391 00:54:12.580 00:54:15.649 Uttam Kumaran: Okay, okay, perfect. Alright. We’ll get that to you today.

392 00:54:16.020 00:54:16.710 Zack Gibbs: Okay.

393 00:54:17.961 00:54:30.650 Uttam Kumaran: I guess my last question was, gonna Be is there like, can you? You know you were talking a little bit about like competitive intelligence. Can you give me one or 2 of the other companies so I can go look at their subscription products?

394 00:54:31.282 00:54:33.880 Uttam Kumaran: I’ve I’ve gone through this, the

395 00:54:34.500 00:54:37.549 Uttam Kumaran: that purchasing cycle on the urban stem site.

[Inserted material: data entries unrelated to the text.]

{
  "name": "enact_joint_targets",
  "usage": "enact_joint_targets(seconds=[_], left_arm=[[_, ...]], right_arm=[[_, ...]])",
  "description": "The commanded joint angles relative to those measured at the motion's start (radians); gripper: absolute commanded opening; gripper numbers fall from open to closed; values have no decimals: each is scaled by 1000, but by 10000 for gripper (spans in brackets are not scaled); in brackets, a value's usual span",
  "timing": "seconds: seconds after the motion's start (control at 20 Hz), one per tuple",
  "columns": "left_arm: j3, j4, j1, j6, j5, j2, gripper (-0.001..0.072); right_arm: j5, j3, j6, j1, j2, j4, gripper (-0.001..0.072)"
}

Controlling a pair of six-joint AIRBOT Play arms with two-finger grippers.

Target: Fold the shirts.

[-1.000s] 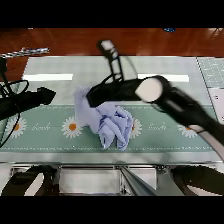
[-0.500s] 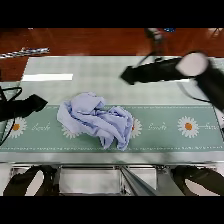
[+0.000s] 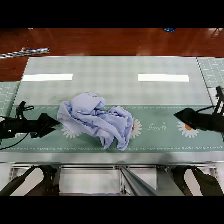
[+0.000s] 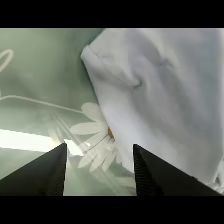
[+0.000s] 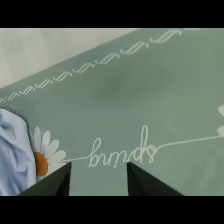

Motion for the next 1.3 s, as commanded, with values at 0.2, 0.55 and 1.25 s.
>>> enact_joint_targets(seconds=[0.2,0.55,1.25], left_arm=[[-3,-274,-84,165,82,-231,506],[98,-275,-135,218,69,-255,19],[104,-272,-135,232,28,-256,19]], right_arm=[[118,-156,-63,-67,53,115,406],[39,-157,56,360,-97,126,406],[-261,48,-66,782,-633,404,403]])
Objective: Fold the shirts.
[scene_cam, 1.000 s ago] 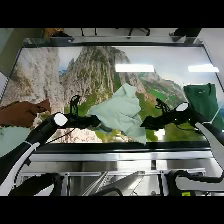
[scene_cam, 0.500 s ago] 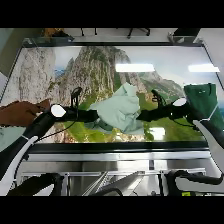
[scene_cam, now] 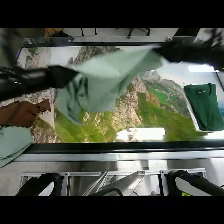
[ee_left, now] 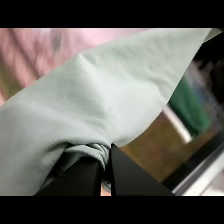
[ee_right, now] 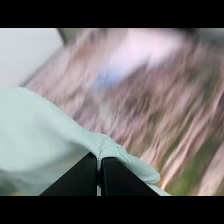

396 00:54:37.690 00:54:47.760 Uttam Kumaran: But I just wanna dig into what? How some of these companies are are modeling some of their data like, are there any of them that you guys look to is like these guys are crushing it.

397 00:54:49.612 00:54:53.220 Zack Gibbs: There’s a lot of cloud companies. It’s hard to tell even how big any of them are.

398 00:54:53.220 00:55:01.890 Zack Gibbs: Yeah, yeah. Books. books.com is is one to look at. Farm girl flowers is another one to look at.

399 00:55:04.840 00:55:06.409 Zack Gibbs: So I would just say, start with those 2.

400 00:55:06.670 00:55:07.194 Uttam Kumaran: Okay.

401 00:55:10.310 00:55:15.400 Uttam Kumaran: okay, great. Alright. So we’ll get that to you. And we’ll go from there.

402 00:55:15.660 00:55:17.340 Zack Gibbs: Okay. Alright. Sounds good thanks. Guys.

403 00:55:17.340 00:55:19.089 Uttam Kumaran: Okay. Alright. Thanks. Zach. Talk soon.

404 00:55:19.090 00:55:19.740 Zack Gibbs: Alright! See you.